AI System Could Predict Wildfires Faster and Improve Emergency Response
AI System Could Predict Wildfires Faster and Improve Emergency Response
Researchers from University of Canterbury in New Zealand have developed an artificial intelligence–powered wildfire forecasting system that could detect dangerous fire conditions earlier and help reduce the cost of wildfire response. The study, led by civil and environmental engineering lecturer Alberto Ardid, was published in the International Journal of Wildland Fire.
The AI system uses machine learning to analyze weather station data and identify patterns that commonly appear before wildfires ignite. Unlike many traditional warning systems that update once per day, the new model can update forecasts every 30 minutes, allowing authorities to monitor fire risks in near real time.
Wildfire threats are increasing worldwide as climate change brings hotter and drier conditions. According to Dr. Ardid, fire weather can change rapidly within hours, making faster warning systems essential for improving emergency response.

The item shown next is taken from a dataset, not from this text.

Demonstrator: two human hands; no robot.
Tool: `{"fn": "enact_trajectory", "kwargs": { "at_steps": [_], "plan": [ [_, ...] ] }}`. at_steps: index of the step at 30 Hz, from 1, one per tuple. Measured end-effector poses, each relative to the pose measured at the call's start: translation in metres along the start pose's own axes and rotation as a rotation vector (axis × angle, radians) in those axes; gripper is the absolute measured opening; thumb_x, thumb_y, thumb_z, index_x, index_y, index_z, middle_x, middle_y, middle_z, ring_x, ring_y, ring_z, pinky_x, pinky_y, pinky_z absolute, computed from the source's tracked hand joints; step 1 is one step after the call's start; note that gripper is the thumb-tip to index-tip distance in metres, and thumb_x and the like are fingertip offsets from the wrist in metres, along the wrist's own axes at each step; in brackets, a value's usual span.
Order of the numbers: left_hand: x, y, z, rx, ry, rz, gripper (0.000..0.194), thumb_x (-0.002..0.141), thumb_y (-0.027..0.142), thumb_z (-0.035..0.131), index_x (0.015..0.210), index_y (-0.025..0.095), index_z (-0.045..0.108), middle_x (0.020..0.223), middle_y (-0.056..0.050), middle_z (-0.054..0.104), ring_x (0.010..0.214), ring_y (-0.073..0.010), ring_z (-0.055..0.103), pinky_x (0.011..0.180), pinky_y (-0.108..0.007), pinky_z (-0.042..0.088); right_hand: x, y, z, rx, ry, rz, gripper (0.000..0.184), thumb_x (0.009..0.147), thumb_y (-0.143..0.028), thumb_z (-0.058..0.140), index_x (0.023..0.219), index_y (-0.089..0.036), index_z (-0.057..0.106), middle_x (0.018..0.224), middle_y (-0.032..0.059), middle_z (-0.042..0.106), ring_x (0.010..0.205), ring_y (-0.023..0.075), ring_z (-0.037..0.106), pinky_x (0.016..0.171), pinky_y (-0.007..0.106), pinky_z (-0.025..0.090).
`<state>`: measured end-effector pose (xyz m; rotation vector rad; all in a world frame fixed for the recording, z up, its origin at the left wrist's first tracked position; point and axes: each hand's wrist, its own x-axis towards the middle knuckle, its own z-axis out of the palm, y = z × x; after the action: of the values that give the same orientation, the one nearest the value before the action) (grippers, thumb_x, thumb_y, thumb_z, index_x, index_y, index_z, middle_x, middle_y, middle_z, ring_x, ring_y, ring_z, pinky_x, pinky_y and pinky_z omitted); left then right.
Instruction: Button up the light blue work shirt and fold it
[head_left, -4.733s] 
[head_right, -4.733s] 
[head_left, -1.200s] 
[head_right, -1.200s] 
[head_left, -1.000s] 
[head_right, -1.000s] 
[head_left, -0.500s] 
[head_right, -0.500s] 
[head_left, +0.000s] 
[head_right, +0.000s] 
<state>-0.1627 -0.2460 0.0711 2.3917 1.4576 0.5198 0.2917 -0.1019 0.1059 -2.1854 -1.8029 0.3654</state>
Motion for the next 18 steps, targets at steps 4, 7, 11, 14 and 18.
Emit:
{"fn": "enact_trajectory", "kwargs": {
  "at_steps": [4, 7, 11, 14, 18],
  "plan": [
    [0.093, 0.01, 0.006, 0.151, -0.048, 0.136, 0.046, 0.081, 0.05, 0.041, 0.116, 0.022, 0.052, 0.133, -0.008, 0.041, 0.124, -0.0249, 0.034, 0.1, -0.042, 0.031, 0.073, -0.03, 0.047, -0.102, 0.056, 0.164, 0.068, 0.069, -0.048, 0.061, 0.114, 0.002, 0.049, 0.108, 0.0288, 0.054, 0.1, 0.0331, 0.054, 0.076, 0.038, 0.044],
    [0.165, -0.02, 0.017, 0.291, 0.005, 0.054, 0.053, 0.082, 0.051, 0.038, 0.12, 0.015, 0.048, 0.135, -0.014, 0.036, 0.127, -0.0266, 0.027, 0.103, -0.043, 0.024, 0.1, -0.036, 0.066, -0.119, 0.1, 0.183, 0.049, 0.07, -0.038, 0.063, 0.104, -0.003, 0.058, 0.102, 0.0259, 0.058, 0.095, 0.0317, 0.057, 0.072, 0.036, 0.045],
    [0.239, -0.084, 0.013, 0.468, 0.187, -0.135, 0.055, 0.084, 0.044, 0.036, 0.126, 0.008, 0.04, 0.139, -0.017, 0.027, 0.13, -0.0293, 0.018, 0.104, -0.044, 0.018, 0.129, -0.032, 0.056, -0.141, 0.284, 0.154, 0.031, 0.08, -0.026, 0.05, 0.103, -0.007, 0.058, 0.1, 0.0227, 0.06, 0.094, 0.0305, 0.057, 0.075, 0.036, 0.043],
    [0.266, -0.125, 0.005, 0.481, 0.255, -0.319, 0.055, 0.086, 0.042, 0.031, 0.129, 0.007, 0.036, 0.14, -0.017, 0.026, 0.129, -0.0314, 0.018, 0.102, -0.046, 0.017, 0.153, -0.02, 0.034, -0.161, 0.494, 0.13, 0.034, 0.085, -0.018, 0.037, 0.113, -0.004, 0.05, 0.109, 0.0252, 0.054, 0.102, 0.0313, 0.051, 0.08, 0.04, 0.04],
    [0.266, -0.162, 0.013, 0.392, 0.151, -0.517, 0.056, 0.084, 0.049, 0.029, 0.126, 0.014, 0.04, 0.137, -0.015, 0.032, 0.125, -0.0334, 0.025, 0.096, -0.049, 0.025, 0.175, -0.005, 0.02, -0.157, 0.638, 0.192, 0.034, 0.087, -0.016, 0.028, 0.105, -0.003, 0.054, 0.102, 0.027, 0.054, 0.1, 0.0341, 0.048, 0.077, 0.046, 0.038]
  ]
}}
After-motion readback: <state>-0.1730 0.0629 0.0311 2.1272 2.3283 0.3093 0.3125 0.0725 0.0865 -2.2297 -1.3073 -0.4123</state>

The latest research builds on earlier work conducted in 2025 that tested the concept in Queensland, Australia. The new study expanded the testing to several locations with different climates, including Brisbane, the Sunshine Coast, and Hobart. Results showed the AI model consistently outperformed the standard Fire Behaviour Index used in Australia’s official fire danger rating system.
Using more than 60 years of historical weather and wildfire data, researchers found that the AI system improved forecasting performance by 10% to 30 percent. The study also revealed potential economic benefits, suggesting the model could significantly reduce costs by lowering the number of missed fires and unnecessary false alarms.
The need for improved wildfire prediction is critical. During Australia’s devastating 2019–2020 bushfire season, nearly 17 million hectares burned, more than 1.5 billion animals were killed, insurance claims reached $1.9 billion, and 33 people lost their lives.
Because the AI model relies on existing weather station networks, researchers say it could be implemented widely without the need for new infrastructure. The system could also potentially be adapted for countries like New Zealand, where similar monitoring networks are already in place.
Experts believe faster, data-driven forecasting tools like this AI system could help fire agencies respond more quickly, allocate resources more effectively, and reduce the environmental and economic damage caused by large wildfires.